Filter the material, keeping only lines with the word "rendered".

EXERCISE MATERIALS START

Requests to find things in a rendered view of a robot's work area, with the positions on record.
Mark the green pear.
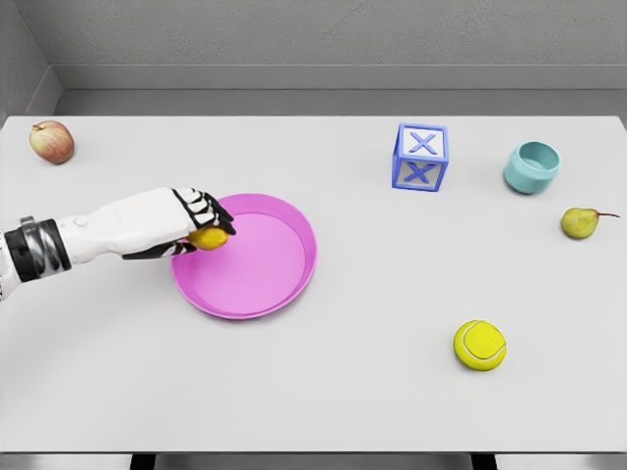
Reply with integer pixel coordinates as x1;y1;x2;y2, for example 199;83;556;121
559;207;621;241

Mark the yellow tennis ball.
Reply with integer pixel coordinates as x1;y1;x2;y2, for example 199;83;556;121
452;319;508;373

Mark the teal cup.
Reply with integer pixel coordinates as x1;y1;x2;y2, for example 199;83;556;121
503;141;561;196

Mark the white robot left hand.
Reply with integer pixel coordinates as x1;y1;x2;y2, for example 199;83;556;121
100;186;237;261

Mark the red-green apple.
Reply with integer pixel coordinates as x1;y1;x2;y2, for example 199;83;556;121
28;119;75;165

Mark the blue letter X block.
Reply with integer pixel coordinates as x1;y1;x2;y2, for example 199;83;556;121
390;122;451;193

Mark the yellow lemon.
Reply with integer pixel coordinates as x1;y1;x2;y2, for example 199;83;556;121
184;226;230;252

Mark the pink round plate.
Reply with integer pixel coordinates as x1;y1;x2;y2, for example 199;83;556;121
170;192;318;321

EXERCISE MATERIALS END
EXERCISE MATERIALS START

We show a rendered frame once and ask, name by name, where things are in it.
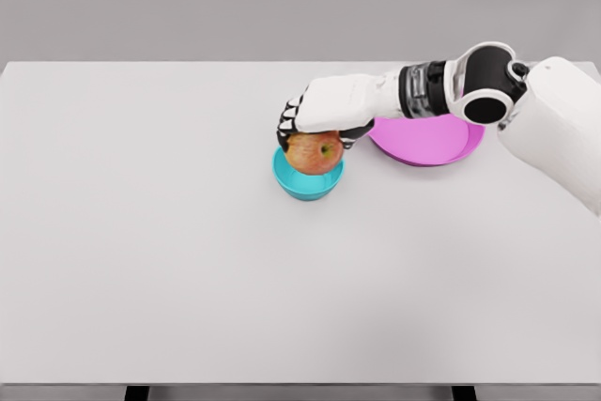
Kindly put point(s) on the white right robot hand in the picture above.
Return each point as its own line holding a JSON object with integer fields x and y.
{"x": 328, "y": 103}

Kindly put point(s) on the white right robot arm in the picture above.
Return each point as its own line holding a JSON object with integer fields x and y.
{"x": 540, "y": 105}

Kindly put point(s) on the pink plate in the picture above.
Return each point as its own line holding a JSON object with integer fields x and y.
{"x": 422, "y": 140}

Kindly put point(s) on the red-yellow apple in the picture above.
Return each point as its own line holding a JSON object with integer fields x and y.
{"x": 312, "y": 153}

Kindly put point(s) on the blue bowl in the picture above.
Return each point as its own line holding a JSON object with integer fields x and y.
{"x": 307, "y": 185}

EXERCISE MATERIALS END
EXERCISE MATERIALS START

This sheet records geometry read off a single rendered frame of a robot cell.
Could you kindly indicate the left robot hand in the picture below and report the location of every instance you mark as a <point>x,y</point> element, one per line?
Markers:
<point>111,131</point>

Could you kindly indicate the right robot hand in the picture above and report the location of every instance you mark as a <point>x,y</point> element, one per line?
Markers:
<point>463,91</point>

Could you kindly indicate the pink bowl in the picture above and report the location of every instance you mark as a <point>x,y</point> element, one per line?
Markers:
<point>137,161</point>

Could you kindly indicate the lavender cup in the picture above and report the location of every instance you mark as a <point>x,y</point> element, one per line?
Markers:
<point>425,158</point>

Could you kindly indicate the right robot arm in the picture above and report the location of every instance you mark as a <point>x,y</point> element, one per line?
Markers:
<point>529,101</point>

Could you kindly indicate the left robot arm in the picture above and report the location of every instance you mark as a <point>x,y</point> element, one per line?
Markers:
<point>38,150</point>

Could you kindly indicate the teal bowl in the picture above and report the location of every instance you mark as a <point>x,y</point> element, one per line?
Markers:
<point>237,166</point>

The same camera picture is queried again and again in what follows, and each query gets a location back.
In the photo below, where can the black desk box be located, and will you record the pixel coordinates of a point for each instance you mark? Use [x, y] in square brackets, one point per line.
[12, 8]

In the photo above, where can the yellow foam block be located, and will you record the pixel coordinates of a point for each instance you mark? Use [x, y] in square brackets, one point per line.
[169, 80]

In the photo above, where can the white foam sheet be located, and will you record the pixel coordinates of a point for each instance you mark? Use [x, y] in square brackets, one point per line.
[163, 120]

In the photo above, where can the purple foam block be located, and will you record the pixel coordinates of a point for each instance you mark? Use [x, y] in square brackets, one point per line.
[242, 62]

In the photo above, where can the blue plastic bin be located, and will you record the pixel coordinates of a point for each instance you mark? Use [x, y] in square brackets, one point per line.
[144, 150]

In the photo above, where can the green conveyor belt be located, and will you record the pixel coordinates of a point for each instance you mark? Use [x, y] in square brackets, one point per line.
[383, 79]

EXERCISE MATERIALS END

§ **ANSWER BOX**
Requests to find things in a rendered view of a robot's work area, with the positions on record.
We show a rendered frame once and ask, name by name, where things are in it.
This sheet records geometry read off a single rendered frame of a robot cell.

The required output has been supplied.